My friend Nicola, from Brighton, has started eating meat again. For the past five-odd years, she has been a staunch vegetarian. For a little while, I think she actually took it into all-out veganism, but she dropped that quickly when she realised the only things she could eat were blades of grass from her lawn.
Nicola has always been what I would call “crunchy.” She has long straight brown hair with stray blonde streaks, wears bracelet-type contraptions with lots of beads on them and, for a rather creepy stretch, was refusing to shave her armpit hair. (Last summer, a few of us got together in London on a repressively hot day, and Nicola was wearing a tank top. On one particular Tube journey, I noticed three teenage boys eyeing her up the way I eye up just about every woman who isn’t related to me. The train jerked, and Nicola lifted her arms to grab the bar above. Their faces dropped from lust to horror instantaneously.) I think some of Nicola’s habits/statements are silly, to say the least, but I respect her for them. She’s headstrong, wilful and takes no shit. Her beliefs are hers, she believes them and she sticks with them. Good for her.
But she has met this new guy. She seems to have jumped into this relationship a wee bit fast, and in no time at all, she’s been telling me how crazy she is about him. One night, they loaded up on wine at a fancy restaurant, and he, no vegetarian, jokingly suggested she have a steak. “Really?” she said. “You think I should?” She ordered one and tore through it with carnal abandon. She said she spent the next three days with him, just lying around, devouring dead animals. I wouldn’t be surprised if she just ate it raw; I imagine neighbourhood squirrels frantically texting relatives to steer clear from her place.
And now, well… Nicola eats meat now. She’s even shaved the armpits. Her friends and family, predictably, are ecstatic on both fronts. Me… I’m not so sure.
When I was younger, I had a tendency to willingly, gleefully, chuck any unique quirks of my personality if a woman I was interested in found them not to her liking. It’s not so much that I was trying to please her, though, of course, I was; it was more that I was so enamoured of her, so impressed that a creature of her calibre would deign to spend time with me, that I figured if she didn’t have the same peculiar peccadillo as I did, there must be something wrong with it, and with me, and therefore had to be changed.
The list of interests I don’t really hold but have pretended to for women — no, have convinced myself to — is endless. I’ve acted like I actually understand and enjoy all sorts of crap things. I’ve fooled myself into believing that a vodka cranberry is a perfectly acceptable beverage for a man to drink. I’ve even left an enthralling football match at half-time (I was playing!) because of a girl before. And let’s not even get into the ridiculous clothes I’ve worn because a woman suggested it. Nothing as silly as Beckham’s sarong but… shiver.
The lengths we will go to in order to sublimate ourselves and placate the people we care about is a simultaneously charming and pathetic aspect of human nature. A woman I knew back in the Caribbean had been dating a guy for more than a year and still hadn’t slept with him. She was attracted to him — why, I am still not quite sure — but staying a virgin until she was married was something that was important to her. Fair enough. I can respect that. But then they waited and waited and waited, and finally, he asked her to marry him. She said yes. They had sex a week later. I lived in the Caribbean over 12 years ago. They’re still not married.

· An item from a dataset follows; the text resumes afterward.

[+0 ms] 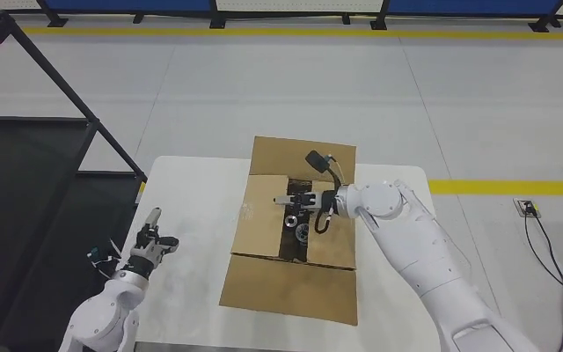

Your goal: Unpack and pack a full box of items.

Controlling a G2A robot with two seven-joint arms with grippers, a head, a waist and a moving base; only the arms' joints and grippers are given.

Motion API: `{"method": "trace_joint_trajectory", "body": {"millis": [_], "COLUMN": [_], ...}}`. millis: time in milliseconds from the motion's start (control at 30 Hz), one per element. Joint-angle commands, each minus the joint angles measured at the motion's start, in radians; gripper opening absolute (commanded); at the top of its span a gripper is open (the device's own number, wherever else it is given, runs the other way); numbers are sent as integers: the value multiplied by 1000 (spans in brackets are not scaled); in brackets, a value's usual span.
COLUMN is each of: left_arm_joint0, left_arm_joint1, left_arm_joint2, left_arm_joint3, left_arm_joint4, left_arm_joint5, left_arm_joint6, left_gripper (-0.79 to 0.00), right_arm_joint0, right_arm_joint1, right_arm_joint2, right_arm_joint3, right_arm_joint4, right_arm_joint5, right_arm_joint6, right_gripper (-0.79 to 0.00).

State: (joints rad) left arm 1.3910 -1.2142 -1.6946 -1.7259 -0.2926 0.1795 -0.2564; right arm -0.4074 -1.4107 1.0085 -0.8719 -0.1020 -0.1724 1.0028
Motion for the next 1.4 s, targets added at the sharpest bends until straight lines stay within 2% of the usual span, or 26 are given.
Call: {"method": "trace_joint_trajectory", "body": {"millis": [0,133,233,500,533,700,833,1000,1100,1233,1367], "left_arm_joint0": [35,111,165,165,165,140,127,136,137,133,118], "left_arm_joint1": [9,30,52,52,52,62,71,82,90,95,94], "left_arm_joint2": [-20,-62,-93,-93,-86,-31,-20,-21,-18,2,41], "left_arm_joint3": [-45,-124,-175,-175,-177,-173,-141,-129,-128,-125,-127], "left_arm_joint4": [51,182,383,383,380,361,317,237,225,221,208], "left_arm_joint5": [-18,-77,-145,-145,-148,-125,-116,-122,-124,-117,-109], "left_arm_joint6": [-86,-269,-426,-426,-428,-609,-732,-885,-963,-968,-921], "left_gripper": [0,0,0,0,0,0,0,0,0,0,0], "right_arm_joint0": [-31,-115,-132,-134,-139,-134,-106,-29,22,87,133], "right_arm_joint1": [22,64,70,69,69,77,84,74,59,41,31], "right_arm_joint2": [50,170,185,186,187,245,280,241,209,182,180], "right_arm_joint3": [-72,-206,-227,-227,-225,-172,-71,108,224,358,458], "right_arm_joint4": [-22,-40,-44,-44,-47,-80,-91,-168,-167,-129,-84], "right_arm_joint5": [24,69,87,83,74,-17,-86,-112,-151,-227,-298], "right_arm_joint6": [-11,-46,-50,-64,-93,-323,-406,-511,-518,-458,-414], "right_gripper": [0,0,0,0,0,0,0,0,0,0,0]}}
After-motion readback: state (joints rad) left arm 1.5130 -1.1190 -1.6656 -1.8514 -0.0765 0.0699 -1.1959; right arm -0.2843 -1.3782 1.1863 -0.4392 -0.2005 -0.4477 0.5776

Now, please don’t get me wrong. I know that relationships are complex animals, and at a certain level, to make one work, you have to make sacrifices and compromises, and not just parade around like you’re alone in your room. But often we give up what made us unique and interesting in the first place. The entire relationship turns into a game of guess-my-mood, a relentless exercise in co-dependency. Eventually you just drive him/her crazy, and they wonder why they were with you in the first place and when, precisely, you became a lapdog just willing to please.
So I decided: fuck it, no more of that for me. I now try to play it cooler, sticking closer to what makes me me, no matter how stupid and pointless that may be. Sometimes I even veer too far in the other direction. Out with Nicola and her new man in Camden the other day, we stepped outside after a great show at the Roundhouse and she took a deep breath, exclaiming, “Ah, it’s great to get fresh air.” I grumbled that this was London she was talking about, that air was totally overrated, and that she really made too big a deal of such luxuries. She is a patient one, and dismissed me with a withering glance. Perhaps some moderation is in order.
I’ll probably fall back into my own patterns soon enough, though. Trying desperately to avoid acting a charade, for me, is in itself a type of charade, and who knows how long I’ll be able to keep it up.
But Lord help me if the next girl decides to become a vegetarian.